In a recently published study in the Journal of Occupational and Environmental Medicine (JOEM), data was analyzed from community members exposed to toxic materials in the September 11, 2001, World Trade Center (WTC) attacks to assess whether that exposure was linked to paresthesias.
The study researchers analyzed data from 3,141 patients of the WTC Environmental Health Center. Paresthesias was reported by 56 percent of patients when they enrolled 7 to 15 years following the WTC attacks. After seeking potential confounders, the researchers discovered that paresthesias was associated with the amount of exposure to the WTC dust cloud and doing a job requiring cleaning of WTC dust.
Parker Waichman national law firm notes that WTC exposures have been associated to a vast range of health problems, including prostate and other cancers, as well as gastrointestinal and lung diseases. Health officials reported in August 2016, that over 5,400 September 11 first responders and others who worked, lived or attended school near Ground Zero have developed 9/11-related cancers. The cancer numbers tripled in two and a half years, up from 1,822 cancer cases in January 2014.
These study results suggest that paresthesias was typically associated with WTC-related exposures, or post-WTC recovery and cleanup work.
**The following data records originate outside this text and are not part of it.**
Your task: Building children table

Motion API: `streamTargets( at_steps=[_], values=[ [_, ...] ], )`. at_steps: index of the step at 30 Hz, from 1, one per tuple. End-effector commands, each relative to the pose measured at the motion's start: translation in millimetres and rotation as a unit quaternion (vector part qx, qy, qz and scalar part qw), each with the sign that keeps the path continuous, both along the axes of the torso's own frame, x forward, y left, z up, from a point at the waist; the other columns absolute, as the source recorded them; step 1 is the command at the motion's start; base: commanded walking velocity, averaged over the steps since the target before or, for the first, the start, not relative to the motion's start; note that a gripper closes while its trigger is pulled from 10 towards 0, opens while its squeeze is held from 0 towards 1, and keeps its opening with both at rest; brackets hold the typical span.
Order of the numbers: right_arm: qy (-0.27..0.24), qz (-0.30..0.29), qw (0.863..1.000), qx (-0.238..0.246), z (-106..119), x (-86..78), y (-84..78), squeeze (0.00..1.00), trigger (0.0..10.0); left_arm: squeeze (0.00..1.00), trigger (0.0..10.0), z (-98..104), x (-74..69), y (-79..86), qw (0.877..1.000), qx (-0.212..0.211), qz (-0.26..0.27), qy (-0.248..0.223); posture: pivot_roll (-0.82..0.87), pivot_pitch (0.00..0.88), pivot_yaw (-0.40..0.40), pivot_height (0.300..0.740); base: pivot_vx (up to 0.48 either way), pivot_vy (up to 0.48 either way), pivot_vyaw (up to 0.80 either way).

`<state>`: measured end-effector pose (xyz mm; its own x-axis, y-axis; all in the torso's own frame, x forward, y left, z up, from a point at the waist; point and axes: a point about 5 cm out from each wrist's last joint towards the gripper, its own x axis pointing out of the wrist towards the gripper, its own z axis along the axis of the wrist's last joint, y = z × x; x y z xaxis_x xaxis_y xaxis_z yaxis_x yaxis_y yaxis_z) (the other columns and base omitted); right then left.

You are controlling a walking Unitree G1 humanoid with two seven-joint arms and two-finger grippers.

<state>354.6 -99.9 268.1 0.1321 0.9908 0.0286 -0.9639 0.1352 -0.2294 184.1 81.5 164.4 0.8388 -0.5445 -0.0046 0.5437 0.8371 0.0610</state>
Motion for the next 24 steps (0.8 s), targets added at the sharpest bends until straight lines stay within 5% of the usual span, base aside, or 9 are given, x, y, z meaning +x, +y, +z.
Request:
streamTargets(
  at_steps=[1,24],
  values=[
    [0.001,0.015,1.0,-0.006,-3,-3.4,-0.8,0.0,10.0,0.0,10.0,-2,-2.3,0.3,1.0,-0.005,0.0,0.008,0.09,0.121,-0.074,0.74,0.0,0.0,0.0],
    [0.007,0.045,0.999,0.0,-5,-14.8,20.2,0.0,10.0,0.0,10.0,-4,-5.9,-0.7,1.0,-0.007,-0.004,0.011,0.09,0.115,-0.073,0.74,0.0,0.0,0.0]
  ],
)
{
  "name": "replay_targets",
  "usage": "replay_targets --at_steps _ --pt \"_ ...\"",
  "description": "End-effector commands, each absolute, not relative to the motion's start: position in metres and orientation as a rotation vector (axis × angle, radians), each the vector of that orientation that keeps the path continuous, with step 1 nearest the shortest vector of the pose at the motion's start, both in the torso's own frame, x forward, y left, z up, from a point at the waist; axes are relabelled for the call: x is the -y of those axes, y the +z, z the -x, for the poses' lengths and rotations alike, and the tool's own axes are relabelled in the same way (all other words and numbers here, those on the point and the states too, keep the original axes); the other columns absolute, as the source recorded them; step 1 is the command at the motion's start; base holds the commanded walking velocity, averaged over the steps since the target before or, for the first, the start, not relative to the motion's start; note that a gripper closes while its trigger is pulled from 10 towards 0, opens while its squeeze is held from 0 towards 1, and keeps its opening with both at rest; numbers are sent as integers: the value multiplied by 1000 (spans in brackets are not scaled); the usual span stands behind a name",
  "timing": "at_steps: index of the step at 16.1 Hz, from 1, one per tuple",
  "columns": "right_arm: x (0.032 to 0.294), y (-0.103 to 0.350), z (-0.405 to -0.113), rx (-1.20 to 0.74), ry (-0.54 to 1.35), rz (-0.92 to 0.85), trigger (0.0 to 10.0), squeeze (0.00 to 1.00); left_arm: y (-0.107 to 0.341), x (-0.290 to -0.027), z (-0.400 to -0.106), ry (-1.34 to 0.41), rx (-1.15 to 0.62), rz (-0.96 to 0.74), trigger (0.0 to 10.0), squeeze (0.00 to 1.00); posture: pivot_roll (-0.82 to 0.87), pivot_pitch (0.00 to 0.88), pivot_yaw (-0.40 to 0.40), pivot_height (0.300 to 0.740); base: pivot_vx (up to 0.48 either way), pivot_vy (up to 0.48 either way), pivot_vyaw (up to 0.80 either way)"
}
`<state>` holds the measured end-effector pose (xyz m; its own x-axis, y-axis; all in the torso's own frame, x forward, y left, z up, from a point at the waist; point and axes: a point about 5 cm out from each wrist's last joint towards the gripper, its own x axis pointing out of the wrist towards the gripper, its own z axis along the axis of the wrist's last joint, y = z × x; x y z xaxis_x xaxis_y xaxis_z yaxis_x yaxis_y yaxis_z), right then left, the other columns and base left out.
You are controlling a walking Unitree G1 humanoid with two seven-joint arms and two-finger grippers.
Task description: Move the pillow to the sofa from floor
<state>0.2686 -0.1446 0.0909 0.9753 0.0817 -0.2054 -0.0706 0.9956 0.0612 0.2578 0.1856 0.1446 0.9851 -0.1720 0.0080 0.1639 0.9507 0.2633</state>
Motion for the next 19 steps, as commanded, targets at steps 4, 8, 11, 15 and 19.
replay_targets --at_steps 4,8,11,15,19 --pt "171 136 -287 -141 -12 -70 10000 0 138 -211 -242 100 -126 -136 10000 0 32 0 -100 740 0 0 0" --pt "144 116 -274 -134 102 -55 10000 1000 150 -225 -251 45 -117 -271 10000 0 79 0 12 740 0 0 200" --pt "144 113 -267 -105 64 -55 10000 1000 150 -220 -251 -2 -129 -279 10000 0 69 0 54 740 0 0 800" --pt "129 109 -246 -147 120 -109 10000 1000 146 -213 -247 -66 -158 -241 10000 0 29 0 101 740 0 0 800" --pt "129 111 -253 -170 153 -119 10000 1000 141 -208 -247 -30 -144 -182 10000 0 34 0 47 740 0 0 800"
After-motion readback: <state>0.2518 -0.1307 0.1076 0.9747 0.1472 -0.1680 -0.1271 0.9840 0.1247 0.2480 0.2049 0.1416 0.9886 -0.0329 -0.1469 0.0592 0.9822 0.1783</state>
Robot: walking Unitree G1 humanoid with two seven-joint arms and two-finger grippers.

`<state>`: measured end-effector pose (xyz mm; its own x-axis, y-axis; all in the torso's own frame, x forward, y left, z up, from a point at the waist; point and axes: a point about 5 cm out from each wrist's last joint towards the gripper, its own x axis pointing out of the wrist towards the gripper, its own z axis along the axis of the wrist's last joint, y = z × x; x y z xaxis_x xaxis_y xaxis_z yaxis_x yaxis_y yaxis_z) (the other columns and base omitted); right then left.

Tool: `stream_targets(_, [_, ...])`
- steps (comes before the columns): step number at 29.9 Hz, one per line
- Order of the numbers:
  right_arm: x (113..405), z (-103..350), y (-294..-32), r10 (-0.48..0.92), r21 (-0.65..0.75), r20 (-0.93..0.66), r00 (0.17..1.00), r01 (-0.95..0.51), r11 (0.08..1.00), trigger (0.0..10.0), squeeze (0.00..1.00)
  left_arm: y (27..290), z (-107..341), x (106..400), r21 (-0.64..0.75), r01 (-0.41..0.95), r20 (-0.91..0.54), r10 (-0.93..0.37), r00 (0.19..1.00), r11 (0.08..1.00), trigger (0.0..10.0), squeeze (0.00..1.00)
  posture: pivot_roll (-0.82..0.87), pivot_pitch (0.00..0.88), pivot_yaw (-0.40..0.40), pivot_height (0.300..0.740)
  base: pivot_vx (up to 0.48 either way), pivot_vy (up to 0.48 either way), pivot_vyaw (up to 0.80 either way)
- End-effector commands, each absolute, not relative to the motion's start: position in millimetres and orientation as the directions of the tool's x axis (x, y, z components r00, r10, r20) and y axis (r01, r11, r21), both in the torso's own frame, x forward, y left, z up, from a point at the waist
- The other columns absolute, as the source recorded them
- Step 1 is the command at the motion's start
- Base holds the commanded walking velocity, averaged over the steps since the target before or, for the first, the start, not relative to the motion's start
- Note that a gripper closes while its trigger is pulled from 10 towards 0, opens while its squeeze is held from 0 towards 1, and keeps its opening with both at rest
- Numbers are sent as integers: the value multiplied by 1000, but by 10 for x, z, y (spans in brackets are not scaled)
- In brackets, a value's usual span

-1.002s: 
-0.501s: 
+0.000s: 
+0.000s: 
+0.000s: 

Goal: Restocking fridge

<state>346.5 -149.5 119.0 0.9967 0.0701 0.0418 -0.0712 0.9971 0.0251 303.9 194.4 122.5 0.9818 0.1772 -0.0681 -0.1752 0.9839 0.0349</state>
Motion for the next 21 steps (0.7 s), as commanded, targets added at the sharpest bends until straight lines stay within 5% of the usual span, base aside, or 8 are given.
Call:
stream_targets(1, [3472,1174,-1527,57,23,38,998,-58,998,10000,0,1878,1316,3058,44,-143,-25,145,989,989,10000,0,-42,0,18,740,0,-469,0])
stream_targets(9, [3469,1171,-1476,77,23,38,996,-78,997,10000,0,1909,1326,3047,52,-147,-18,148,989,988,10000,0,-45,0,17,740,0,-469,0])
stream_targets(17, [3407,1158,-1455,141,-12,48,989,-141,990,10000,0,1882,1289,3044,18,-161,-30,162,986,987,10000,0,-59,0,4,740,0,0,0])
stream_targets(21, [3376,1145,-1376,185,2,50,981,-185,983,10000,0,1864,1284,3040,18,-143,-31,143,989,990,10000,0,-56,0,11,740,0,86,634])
Further studies should objectively characterize these paresthesias and look to identify relevant neurotoxins or paresthesia-inducing activities.
What is Paresthesia?
Paresthesia can occur in many parts of the body but is usually felt in the hands, arms, legs, or feet. The sensation is usually painless and can happen without warning, and is described as tingling or numbness, skin crawling, or itching, according to the National Institute of Neurological Disorders and Stroke (NINDS).
Almost everyone has experienced paresthesia at some point. One of the most common times people get the feeling of pins and needles is when their arms or legs “fall asleep.” This feeling typically occurs when sustained pressure is put on a nerve inadvertently. For example, by falling asleep with an arm crooked under the head, or sitting with legs crossed for too long. It usually goes away quickly once the position is changed to remove pressure from the affected nerve. This kind of paresthesia is temporary and normally goes away without treatment. If the paresthesia persists, there may be an underlying medical disorder that requires treatment.
Chronic paresthesia is frequently a symptom of an underlying neurological disease or traumatic nerve damage. Paresthesia may be caused by disorders affecting the central nervous system, such as multiple sclerosis, transverse myelitis, encephalitis, stroke, and transient ischemic attacks (mini-strokes). A tumor pressed against the spinal cord or brain may also cause paresthesia. Nerve entrapment syndromes, such as carpal tunnel syndrome, can injure peripheral nerves and cause paresthesia accompanied by pain, NINDS reports. Diagnosis is based on identifying the underlying condition causing the paresthesia.
World Trade Center Toxic Exposure
After the collapse of the Twin Towers, the dust and debris over lower Manhattan was a mix of compounds, including asbestos; pulverized cement; polychlorinated biphenyls (PCBs); benzene; dioxin; glass fibers; gypsum; jet fuel; heavy metals (including lead); irritants; toxins; and carcinogens. Countless first responders, rescue and recovery workers, local residents, and those who worked or attended school in the area, were exposed to these toxins. Thousands have been diagnosed with illnesses, including asthma and chronic obstructive pulmonary disease (COPD); gastroesophageal reflux disease (GERD); and mental health issues including depression and anxiety disorder linked to the trauma of the attacks.
Although some people became ill shortly after the attacks, many health problems, cancers in particular, do not emerge until years after exposure. In certain cases, health issues that began on or shortly after 9/11 became worse over time. A person’s 9/11 health problems can have an effect on other conditions on a person’s overall health and well-being. The WTC health program set up under the federal James Zadroga Health and Compensation Act provides monitoring and testing that can help people catch problems as early as possible.